Parameter	Description
`url`	Endpoint, username, and password. Format: `redis://user:password@host:port`
`parallelism`	Number of concurrent threads. Default: `4`

Run tests

Run the run.py script to start the test. Each run creates an index, writes data, then queries and records results.

Important

Run the script only once per dataset. Running it multiple times on the same dataset produces invalid results.

Examples:

# HNSW algorithm with the Sift-128-euclidean dataset (multi-threaded)
python run.py --local --runs 3 --algorithm tairvector-hnsw --dataset sift-128-euclidean --batch

# Flat Search algorithm with the Mnist-784-euclidean dataset (multi-threaded)
python run.py --local --runs 3 --algorithm tairvector-flat --dataset mnist-784-euclidean --batch

Alternatively, use the built-in web frontend:

# Install Streamlit
pip3 install streamlit

# Start the web frontend (available at http://localhost:8501)
streamlit run webrunner.py

Export results

Run the data_export.py script to export results to a CSV file.

# Multi-threaded export
python data_export.py --output out.csv --batch

Test results

All write and k-nearest neighbor (kNN) query tests use four concurrent threads. Tests cover float32 (default) and float16 data types. HNSW tests are run with the AUTO_GC feature enabled.

Three metrics are measured:

Write performance: Measured as write throughput (vectors/second). Higher is better.
kNN query performance: Presented as a QPS vs. recall rate curve. The closer the curve is to the upper-right corner, the better. For Flat Search indexes, only QPS is shown because the recall rate is always 1.
Memory efficiency: Measured as index memory usage.
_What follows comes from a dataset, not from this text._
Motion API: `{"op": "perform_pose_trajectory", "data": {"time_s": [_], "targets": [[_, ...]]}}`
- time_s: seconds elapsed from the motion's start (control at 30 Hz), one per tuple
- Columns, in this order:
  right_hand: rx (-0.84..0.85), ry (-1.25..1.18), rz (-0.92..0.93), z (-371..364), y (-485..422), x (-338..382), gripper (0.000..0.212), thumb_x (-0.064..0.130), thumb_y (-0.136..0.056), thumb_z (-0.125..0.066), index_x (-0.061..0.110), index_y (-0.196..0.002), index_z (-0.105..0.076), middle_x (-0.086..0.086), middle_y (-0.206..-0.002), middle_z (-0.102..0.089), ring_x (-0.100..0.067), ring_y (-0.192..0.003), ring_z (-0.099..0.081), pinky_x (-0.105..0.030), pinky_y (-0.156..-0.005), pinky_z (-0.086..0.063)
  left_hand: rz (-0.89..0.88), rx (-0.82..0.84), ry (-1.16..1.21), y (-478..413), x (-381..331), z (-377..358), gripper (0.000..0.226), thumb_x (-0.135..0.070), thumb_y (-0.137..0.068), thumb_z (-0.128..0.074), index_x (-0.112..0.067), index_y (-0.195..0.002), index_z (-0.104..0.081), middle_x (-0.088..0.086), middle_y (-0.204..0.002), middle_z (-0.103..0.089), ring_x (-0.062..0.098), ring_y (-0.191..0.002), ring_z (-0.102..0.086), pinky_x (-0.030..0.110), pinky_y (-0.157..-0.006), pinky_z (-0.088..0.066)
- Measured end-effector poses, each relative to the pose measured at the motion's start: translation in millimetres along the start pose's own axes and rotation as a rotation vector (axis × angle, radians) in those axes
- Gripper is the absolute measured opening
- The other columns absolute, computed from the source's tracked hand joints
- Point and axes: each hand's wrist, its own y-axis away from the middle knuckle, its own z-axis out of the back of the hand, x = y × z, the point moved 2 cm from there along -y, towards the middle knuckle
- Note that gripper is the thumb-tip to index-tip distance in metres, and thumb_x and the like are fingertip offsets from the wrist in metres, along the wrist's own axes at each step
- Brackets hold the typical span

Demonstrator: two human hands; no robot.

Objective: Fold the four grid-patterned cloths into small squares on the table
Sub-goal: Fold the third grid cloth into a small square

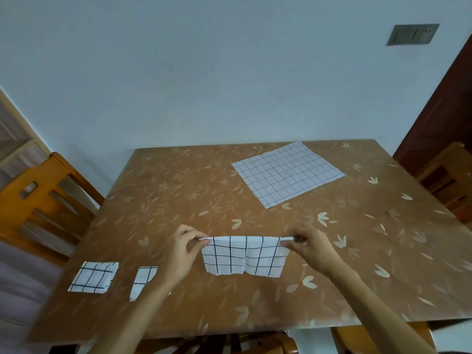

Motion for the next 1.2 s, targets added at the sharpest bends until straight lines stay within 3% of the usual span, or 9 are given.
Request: {"op": "perform_pose_trajectory", "data": {"time_s": [0.1,0.3,0.4,0.53,0.77,0.93,1.03,1.13,1.2], "targets": [[-0.024,-0.086,-0.018,2.1,2.4,2.3,0.016,0.04,-0.088,-0.069,0.024,-0.086,-0.068,0.018,-0.104,-0.059,-0.001,-0.094,-0.056,-0.021,-0.079,-0.043,0.029,0.031,0.098,-0.2,-6.1,4.6,0.005,-0.023,-0.09,-0.069,-0.021,-0.091,-0.074,-0.01,-0.1,-0.067,-0.003,-0.097,-0.06,0.004,-0.084,-0.039],[-0.029,-0.395,-0.089,5.8,3.6,16.0,0.044,0.044,-0.094,-0.06,0.002,-0.081,-0.057,-0.001,-0.066,-0.051,-0.013,-0.062,-0.049,-0.026,-0.06,-0.04,0.262,0.143,0.493,2.6,-23.6,7.3,0.023,-0.029,-0.1,-0.053,-0.012,-0.094,-0.068,0.013,-0.093,-0.071,0.005,-0.079,-0.063,0.014,-0.072,-0.048],[-0.038,-0.559,-0.136,1.7,0.6,19.9,0.037,0.05,-0.092,-0.06,0.013,-0.094,-0.068,-0.013,-0.088,-0.07,-0.027,-0.081,-0.068,-0.038,-0.076,-0.057,0.396,0.253,0.666,6.3,-22.6,-2.9,0.021,-0.027,-0.094,-0.061,-0.015,-0.111,-0.066,0.005,-0.102,-0.076,0.015,-0.094,-0.072,0.029,-0.078,-0.059],[-0.042,-0.637,-0.204,-7.5,0.3,16.2,0.052,0.059,-0.086,-0.062,0.01,-0.1,-0.066,-0.019,-0.099,-0.07,-0.038,-0.092,-0.068,-0.055,-0.086,-0.057,0.43,0.287,0.654,14.9,-8.1,-20.4,0.029,-0.014,-0.088,-0.071,-0.014,-0.117,-0.064,0.004,-0.107,-0.076,0.023,-0.1,-0.072,0.05,-0.091,-0.056],[0.183,-0.491,-0.262,-34.4,6.2,-14.2,0.025,0.013,-0.085,-0.076,0.012,-0.109,-0.07,0.001,-0.101,-0.077,-0.015,-0.092,-0.074,-0.042,-0.089,-0.058,0.508,0.234,0.629,21.8,13.6,-35.1,0.02,-0.017,-0.091,-0.069,-0.016,-0.111,-0.07,-0.004,-0.106,-0.076,0.015,-0.102,-0.071,0.035,-0.089,-0.056],[0.171,-0.356,-0.322,-56.2,0.5,-36.4,0.008,0.02,-0.089,-0.071,0.016,-0.093,-0.077,0.002,-0.087,-0.078,-0.018,-0.083,-0.075,-0.046,-0.083,-0.06,0.546,0.238,0.526,25.8,32.7,-50.4,0.013,-0.023,-0.093,-0.067,-0.017,-0.103,-0.071,-0.007,-0.1,-0.076,0.006,-0.097,-0.07,0.032,-0.09,-0.056],[0.159,-0.308,-0.324,-65.0,-6.4,-38.0,0.019,0.02,-0.093,-0.067,0.025,-0.076,-0.073,0.012,-0.072,-0.075,-0.002,-0.067,-0.07,-0.03,-0.068,-0.057,0.582,0.238,0.465,25.9,42.6,-60.5,0.007,-0.024,-0.094,-0.065,-0.02,-0.09,-0.068,-0.014,-0.085,-0.075,-0.009,-0.085,-0.066,0.018,-0.081,-0.051],[0.15,-0.275,-0.35,-77.9,-15.5,-45.8,0.03,0.02,-0.094,-0.064,0.022,-0.064,-0.062,0.018,-0.053,-0.064,0.005,-0.048,-0.057,-0.014,-0.053,-0.043,0.602,0.221,0.383,23.3,62.1,-72.6,0.024,-0.034,-0.092,-0.067,-0.01,-0.091,-0.069,0.006,-0.091,-0.073,0.012,-0.094,-0.068,0.03,-0.081,-0.05],[0.124,-0.22,-0.362,-87.6,-23.3,-57.5,0.028,0.026,-0.093,-0.063,0.012,-0.069,-0.063,0.006,-0.055,-0.062,-0.002,-0.048,-0.05,-0.023,-0.054,-0.042,0.626,0.218,0.341,20.3,73.2,-79.2,0.019,-0.036,-0.091,-0.067,-0.017,-0.093,-0.069,-0.002,-0.094,-0.072,0.011,-0.096,-0.066,0.033,-0.083,-0.052]]}}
Lower is better.

HNSW indexes

Write performance

The figures below show write throughput at different values of M (maximum outgoing neighbors per layer in the graph index), with ef_construct set to 500.
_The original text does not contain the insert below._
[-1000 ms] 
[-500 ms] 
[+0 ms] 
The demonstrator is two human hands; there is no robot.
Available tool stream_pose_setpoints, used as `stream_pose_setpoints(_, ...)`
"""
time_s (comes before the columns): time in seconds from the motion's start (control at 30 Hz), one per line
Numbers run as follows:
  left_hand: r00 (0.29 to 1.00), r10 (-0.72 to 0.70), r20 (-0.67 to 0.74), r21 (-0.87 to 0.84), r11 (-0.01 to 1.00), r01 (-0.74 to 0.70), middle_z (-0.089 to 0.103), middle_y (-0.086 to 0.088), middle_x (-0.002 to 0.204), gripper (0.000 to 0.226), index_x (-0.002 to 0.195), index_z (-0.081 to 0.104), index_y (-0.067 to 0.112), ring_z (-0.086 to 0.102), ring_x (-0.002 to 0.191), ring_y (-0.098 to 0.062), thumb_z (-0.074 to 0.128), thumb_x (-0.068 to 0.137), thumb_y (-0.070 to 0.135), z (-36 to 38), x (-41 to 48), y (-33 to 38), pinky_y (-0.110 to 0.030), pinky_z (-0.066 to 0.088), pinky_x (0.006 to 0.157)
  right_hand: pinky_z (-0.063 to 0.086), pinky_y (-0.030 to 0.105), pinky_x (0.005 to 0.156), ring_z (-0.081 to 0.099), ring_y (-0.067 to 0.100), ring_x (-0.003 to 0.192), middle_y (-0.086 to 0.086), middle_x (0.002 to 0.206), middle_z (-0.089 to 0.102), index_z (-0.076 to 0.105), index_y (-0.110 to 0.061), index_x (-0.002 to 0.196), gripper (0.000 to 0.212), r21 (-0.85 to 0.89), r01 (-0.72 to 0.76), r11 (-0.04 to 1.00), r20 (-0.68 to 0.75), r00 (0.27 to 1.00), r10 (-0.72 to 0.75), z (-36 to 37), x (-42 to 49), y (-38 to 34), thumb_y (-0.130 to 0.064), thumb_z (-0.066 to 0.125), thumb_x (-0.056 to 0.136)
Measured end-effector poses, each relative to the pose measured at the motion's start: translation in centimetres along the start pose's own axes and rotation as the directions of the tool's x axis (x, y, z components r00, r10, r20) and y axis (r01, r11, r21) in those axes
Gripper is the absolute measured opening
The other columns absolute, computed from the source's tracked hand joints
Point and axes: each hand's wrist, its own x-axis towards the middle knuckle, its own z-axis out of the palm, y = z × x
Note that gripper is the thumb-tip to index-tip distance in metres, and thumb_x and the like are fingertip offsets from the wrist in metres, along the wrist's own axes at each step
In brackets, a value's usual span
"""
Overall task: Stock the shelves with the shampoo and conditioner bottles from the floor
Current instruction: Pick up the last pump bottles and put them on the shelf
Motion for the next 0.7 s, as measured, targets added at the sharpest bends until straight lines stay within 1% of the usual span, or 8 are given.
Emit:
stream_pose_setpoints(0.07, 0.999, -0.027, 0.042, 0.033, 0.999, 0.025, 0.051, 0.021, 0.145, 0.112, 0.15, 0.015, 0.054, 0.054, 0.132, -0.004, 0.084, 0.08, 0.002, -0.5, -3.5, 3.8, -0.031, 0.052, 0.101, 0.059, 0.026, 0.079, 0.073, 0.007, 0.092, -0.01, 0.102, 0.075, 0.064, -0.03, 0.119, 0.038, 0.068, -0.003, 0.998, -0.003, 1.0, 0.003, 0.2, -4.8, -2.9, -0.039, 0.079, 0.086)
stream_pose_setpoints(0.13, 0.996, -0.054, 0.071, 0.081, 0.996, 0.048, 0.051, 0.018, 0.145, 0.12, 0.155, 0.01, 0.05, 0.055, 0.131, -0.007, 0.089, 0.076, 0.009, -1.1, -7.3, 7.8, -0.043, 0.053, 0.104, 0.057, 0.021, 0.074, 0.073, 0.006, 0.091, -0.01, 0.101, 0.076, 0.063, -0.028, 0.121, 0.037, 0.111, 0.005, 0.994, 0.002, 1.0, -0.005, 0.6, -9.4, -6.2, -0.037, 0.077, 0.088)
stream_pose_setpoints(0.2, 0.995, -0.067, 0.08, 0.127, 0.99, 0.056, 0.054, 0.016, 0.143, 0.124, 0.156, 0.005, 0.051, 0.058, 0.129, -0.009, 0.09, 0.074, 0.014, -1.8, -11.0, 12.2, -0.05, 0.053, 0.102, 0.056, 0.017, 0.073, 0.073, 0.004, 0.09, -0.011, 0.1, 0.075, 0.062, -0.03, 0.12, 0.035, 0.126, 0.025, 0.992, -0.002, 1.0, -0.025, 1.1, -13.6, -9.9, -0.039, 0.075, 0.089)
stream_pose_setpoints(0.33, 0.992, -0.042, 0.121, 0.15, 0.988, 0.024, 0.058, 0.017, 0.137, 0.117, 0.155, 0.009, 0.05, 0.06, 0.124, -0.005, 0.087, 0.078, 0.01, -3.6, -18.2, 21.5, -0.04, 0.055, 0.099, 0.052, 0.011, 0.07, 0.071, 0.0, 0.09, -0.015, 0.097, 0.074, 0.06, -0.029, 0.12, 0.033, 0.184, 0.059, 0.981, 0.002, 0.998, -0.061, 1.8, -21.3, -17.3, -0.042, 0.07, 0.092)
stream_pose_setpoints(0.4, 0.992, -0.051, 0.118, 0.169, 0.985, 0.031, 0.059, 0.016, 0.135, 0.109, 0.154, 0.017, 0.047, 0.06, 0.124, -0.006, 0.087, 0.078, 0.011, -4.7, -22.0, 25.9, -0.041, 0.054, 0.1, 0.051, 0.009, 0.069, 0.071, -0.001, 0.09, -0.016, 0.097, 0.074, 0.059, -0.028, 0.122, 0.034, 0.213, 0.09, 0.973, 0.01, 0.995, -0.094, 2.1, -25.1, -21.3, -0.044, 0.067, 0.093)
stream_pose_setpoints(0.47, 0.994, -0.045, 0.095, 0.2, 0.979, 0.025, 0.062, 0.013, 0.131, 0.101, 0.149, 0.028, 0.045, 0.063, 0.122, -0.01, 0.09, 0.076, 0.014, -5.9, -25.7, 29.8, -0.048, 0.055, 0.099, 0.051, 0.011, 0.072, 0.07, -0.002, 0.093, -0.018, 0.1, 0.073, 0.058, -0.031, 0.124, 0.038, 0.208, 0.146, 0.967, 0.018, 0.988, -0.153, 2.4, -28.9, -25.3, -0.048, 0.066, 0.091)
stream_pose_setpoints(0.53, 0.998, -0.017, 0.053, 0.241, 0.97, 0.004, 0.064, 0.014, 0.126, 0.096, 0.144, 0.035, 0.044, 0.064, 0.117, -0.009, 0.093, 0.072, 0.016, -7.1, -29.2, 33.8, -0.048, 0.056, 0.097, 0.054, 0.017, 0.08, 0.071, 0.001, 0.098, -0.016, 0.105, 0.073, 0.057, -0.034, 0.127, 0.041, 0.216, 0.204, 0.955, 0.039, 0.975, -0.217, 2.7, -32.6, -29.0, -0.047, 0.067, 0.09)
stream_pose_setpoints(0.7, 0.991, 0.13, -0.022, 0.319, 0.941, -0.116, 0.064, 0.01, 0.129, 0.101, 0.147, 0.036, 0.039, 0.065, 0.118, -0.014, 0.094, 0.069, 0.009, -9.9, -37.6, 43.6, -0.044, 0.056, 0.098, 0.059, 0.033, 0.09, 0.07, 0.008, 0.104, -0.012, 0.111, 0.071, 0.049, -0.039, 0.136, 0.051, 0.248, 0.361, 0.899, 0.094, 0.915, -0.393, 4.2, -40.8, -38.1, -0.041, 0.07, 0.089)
Write throughput decreases as the M value increases.
Using float16 instead of float32 slightly reduces write throughput in most cases.
Enabling AUTO_GC increases write throughput by up to 30%.

$image $39$.png$

kNN query performance

The figures below show QPS vs. recall rate curves for HNSW indexes across the four datasets.
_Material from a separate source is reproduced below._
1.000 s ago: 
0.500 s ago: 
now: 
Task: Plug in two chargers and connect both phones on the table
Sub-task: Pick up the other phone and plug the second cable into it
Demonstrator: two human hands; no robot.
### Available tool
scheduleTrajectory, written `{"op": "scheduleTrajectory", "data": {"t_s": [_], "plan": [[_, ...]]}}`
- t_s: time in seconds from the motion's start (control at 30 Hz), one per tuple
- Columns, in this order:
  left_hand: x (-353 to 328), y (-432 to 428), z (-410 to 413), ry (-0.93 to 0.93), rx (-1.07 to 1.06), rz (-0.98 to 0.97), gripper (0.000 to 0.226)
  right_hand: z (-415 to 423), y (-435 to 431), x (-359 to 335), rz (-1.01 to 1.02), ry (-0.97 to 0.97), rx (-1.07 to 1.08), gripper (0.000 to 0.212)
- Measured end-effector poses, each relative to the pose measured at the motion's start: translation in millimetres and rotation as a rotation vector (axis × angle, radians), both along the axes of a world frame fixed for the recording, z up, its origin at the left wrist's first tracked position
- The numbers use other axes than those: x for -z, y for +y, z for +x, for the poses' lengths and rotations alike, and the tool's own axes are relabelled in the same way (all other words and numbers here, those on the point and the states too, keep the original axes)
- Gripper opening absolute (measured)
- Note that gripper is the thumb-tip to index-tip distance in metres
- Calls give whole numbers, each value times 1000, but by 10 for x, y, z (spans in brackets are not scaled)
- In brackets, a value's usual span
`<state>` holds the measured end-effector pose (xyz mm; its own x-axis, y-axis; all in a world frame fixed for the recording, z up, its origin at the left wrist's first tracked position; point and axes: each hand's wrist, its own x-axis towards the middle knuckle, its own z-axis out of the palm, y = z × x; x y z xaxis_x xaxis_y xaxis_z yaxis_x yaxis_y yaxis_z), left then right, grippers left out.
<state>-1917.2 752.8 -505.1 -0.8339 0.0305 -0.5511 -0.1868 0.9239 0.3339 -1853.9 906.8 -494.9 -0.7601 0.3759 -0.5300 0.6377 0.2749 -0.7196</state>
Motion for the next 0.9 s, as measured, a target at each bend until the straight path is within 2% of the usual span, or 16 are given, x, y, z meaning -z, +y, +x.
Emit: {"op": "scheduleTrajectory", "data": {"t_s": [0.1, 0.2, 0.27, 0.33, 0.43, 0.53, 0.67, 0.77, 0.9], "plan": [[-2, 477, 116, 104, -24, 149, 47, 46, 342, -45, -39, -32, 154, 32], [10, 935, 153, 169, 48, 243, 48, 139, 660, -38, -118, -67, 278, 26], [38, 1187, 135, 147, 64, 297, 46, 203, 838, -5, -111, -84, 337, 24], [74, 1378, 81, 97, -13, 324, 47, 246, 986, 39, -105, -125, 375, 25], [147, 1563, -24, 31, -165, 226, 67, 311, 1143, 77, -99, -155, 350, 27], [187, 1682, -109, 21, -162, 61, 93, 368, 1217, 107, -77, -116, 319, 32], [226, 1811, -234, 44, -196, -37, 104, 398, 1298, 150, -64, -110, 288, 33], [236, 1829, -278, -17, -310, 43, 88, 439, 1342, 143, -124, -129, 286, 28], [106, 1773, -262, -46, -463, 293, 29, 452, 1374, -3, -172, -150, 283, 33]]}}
All four datasets achieve a recall rate of more than 99%.
float16 and float32 perform similarly; float16 shows a slight decrease in QPS.
Enabling AUTO_GC significantly reduces kNN query performance. Enable AUTO_GC only when deleting large amounts of data.

$image $46$.png$

The figures below show how QPS and recall rate change as M and ef_search increase, using the Sift-128-euclidean dataset with float32 and AUTO_GC disabled.

As M and ef_search increase, QPS decreases and the recall rate increases. Tune these parameters to balance query speed against accuracy for your workload.

Memory efficiency

Memory usage grows in proportion to the M value.

The figures below show HNSW index memory usage across the four datasets.

float16 reduces memory usage by more than 40% compared to float32.
Enabling AUTO_GC slightly increases memory usage.

Choose M based on your vector dimension and memory budget. If you can accept a small loss of precision, use float16 to reduce memory usage by more than 40%.